ABOUT THIS EXERCISE: Please retype, unchanged, each line from the top of the material below through the line where "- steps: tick" appears.

*** MATERIAL FOR THE TASK ***

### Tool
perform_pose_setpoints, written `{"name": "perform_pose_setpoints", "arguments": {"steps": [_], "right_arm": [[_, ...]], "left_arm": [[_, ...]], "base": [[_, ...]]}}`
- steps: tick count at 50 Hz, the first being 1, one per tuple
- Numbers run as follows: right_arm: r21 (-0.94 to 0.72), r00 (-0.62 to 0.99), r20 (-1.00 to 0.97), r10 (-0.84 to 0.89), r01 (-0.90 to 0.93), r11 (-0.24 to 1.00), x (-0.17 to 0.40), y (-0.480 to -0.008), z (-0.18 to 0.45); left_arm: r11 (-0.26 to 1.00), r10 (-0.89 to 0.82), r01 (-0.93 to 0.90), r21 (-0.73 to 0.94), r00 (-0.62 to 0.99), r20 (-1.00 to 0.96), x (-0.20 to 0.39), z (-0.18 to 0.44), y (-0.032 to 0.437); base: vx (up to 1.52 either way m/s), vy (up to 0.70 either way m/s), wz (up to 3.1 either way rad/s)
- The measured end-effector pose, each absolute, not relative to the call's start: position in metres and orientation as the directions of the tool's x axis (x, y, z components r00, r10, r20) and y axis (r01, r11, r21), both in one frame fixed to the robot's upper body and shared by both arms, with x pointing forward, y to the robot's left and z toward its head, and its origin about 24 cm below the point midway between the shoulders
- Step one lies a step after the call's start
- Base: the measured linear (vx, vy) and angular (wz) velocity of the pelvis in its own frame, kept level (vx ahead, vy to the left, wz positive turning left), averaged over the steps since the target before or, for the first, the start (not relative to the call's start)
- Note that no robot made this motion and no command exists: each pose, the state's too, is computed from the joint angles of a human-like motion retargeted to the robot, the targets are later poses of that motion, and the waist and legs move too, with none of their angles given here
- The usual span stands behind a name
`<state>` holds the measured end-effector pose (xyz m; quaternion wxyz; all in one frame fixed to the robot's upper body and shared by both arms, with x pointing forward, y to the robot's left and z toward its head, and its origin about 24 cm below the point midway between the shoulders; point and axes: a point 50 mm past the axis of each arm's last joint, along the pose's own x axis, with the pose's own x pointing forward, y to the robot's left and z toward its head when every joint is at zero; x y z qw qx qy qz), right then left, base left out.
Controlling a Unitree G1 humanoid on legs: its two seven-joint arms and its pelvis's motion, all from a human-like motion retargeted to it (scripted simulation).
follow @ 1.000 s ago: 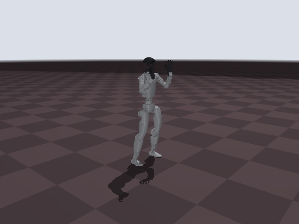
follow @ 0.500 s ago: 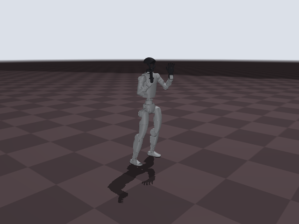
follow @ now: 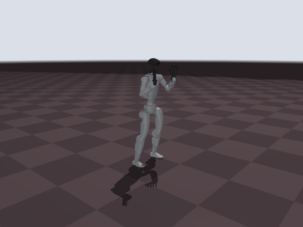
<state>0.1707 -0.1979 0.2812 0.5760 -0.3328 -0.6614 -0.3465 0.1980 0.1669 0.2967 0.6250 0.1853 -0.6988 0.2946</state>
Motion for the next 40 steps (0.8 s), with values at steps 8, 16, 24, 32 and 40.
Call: {"name": "perform_pose_setpoints", "arguments": {"steps": [8, 16, 24, 32, 40], "right_arm": [[0.209, -0.270, 0.962, 0.030, 0.807, 0.552, 0.170, -0.186, 0.305], [0.291, -0.443, 0.889, 0.120, 0.746, 0.599, 0.164, -0.171, 0.363], [0.051, -0.262, 0.932, 0.251, 0.780, 0.624, 0.190, -0.150, 0.454], [-0.152, 0.145, 0.964, 0.224, 0.988, 0.016, 0.278, -0.161, 0.546], [-0.202, 0.201, 0.978, 0.051, 0.979, 0.009, 0.249, -0.150, 0.596]], "left_arm": [[0.688, 0.242, -0.643, -0.336, -0.233, 0.942, 0.194, 0.292, 0.183], [0.677, 0.236, -0.636, -0.371, -0.290, 0.927, 0.201, 0.327, 0.182], [0.870, 0.086, -0.479, -0.113, -0.077, 0.993, 0.231, 0.433, 0.167], [0.433, 0.134, -0.900, 0.049, 0.118, 0.984, 0.292, 0.544, 0.159], [0.004, 0.001, -0.978, 0.206, 0.206, 0.978, 0.268, 0.578, 0.183]], "base": [[-0.14, -0.10, -0.34], [-0.05, -0.17, -0.54], [0.27, -0.48, 0.05], [0.16, -0.61, 0.54], [0.09, -0.37, -0.58]]}}
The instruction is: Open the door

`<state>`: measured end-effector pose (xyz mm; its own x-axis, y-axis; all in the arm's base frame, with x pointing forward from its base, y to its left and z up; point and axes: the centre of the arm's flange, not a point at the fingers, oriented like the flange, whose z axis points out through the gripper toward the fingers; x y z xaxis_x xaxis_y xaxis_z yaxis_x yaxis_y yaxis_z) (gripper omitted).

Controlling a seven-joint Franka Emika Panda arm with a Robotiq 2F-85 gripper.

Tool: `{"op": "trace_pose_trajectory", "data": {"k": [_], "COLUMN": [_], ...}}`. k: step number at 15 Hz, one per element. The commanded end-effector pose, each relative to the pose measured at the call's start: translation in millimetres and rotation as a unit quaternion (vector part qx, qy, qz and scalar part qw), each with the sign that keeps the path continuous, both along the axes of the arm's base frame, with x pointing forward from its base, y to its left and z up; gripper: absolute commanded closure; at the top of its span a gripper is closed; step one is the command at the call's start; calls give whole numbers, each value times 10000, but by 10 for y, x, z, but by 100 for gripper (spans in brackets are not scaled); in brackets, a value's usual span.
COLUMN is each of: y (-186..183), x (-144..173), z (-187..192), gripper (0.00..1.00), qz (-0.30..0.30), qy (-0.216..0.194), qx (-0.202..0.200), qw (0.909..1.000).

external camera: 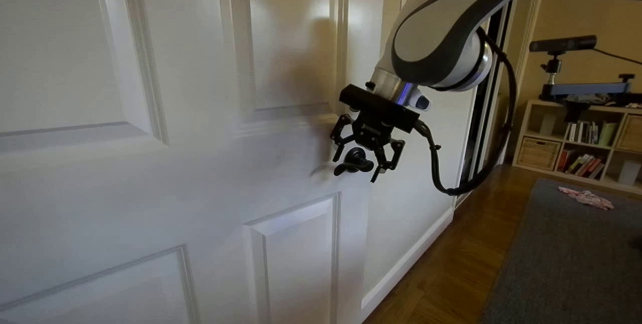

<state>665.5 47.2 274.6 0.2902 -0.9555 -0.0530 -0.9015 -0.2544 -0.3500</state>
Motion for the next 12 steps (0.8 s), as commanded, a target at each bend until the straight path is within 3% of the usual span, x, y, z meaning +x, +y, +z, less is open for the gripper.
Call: {"op": "trace_pose_trajectory", "data": {"k": [1,12], "y": [-68,43], "x": [25,-282], "z": [-162,-92], "gripper": [0,0], "qz": [0,59], "qy": [184,206], "qx": [131,106], "qw": [9997,9997]}}
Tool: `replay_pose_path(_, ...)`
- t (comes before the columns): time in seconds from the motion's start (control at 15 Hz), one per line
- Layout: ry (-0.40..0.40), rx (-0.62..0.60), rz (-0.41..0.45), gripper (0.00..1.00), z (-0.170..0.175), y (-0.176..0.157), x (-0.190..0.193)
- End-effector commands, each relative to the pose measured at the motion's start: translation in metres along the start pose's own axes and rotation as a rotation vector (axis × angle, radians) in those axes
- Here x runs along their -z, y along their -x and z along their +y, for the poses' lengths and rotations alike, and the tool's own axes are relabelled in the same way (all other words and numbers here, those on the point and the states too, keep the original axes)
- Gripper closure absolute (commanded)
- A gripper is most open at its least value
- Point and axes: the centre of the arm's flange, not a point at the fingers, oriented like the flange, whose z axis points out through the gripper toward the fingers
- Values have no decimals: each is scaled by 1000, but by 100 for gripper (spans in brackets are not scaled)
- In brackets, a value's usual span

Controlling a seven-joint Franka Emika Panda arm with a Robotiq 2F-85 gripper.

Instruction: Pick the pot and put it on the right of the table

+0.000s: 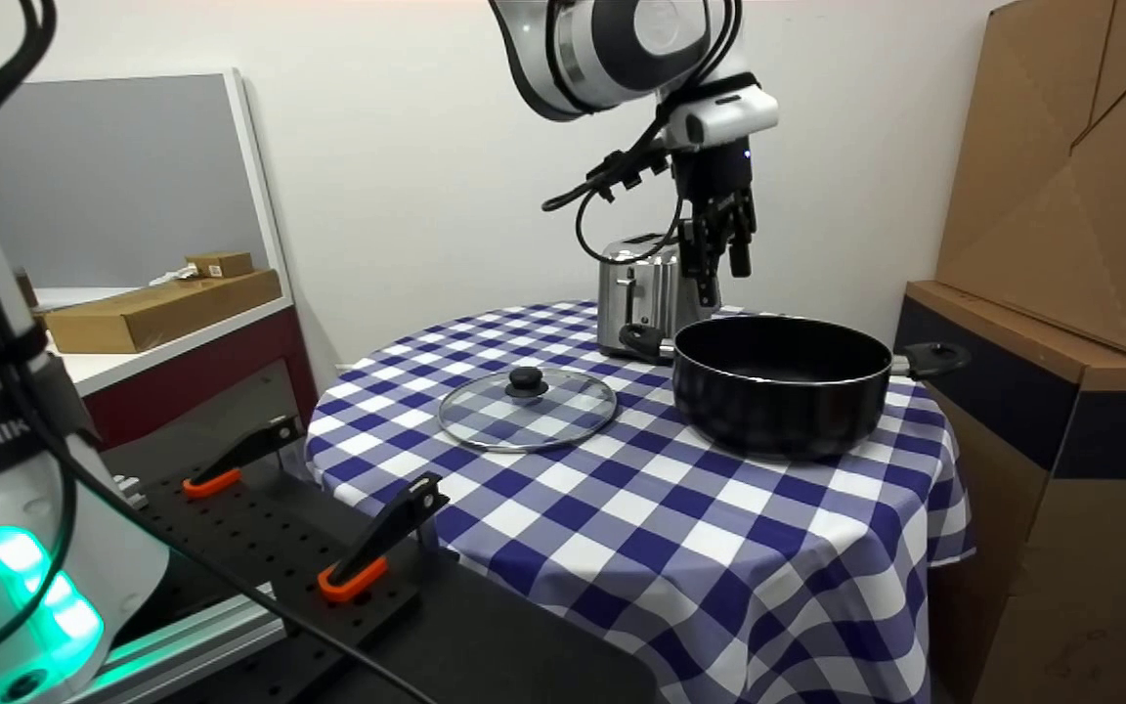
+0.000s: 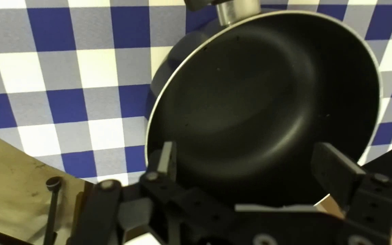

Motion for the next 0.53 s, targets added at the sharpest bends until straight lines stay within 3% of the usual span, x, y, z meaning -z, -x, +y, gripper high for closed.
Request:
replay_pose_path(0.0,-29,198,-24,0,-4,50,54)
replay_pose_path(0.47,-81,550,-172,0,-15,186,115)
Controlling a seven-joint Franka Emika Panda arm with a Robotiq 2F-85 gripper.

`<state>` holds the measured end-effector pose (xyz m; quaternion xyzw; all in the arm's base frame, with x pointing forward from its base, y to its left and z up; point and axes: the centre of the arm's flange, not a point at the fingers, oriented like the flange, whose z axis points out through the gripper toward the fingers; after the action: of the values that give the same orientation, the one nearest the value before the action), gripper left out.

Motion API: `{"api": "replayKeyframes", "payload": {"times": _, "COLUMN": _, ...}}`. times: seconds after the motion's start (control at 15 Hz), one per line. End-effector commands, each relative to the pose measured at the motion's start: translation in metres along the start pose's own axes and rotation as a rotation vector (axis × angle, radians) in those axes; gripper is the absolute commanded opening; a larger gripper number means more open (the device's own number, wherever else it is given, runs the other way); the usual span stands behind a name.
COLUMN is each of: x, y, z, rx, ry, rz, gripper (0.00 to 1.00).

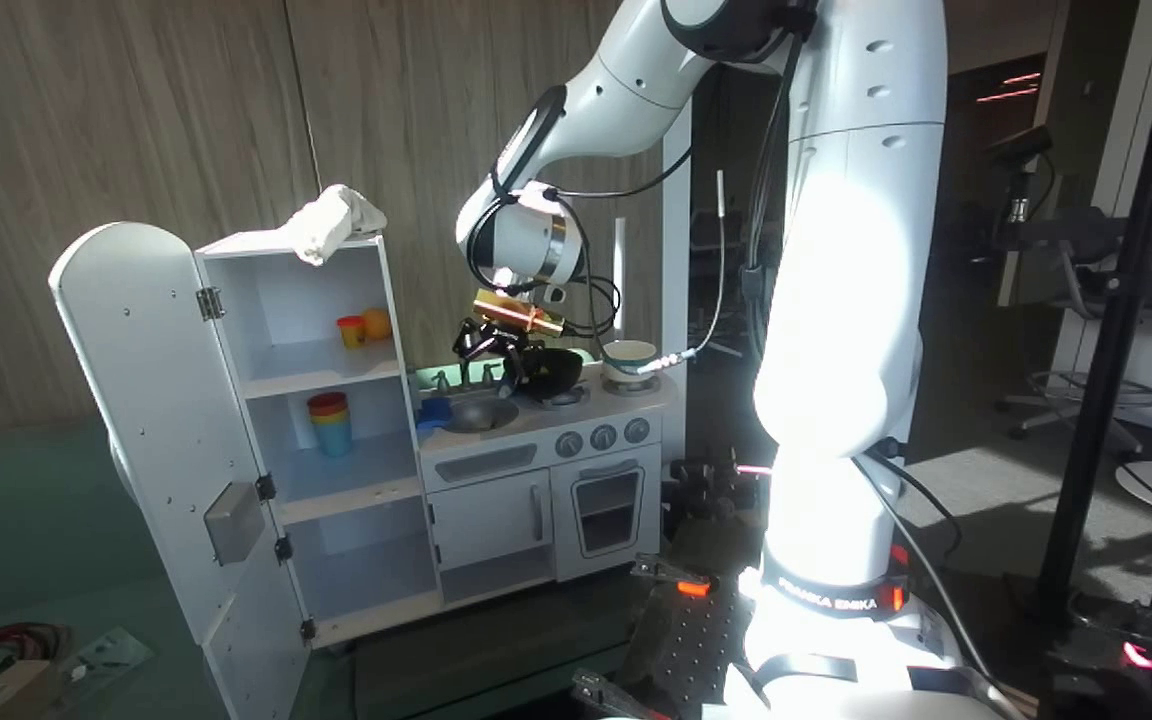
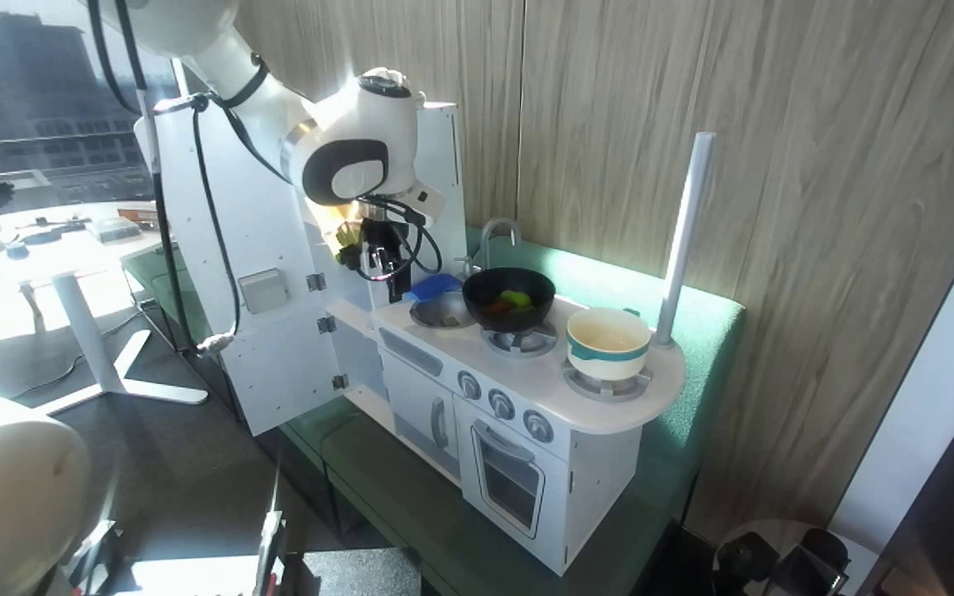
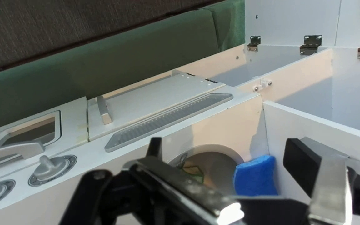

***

ANSWER SECTION:
### Tool
perform_pose_setpoints, written `{"name": "perform_pose_setpoints", "arguments": {"steps": [_], "right_arm": [[_, ...]], "left_arm": [[_, ...]], "base": [[_, ...]]}}`
- steps: tick count at 50 Hz, the first being 1, one per tuple

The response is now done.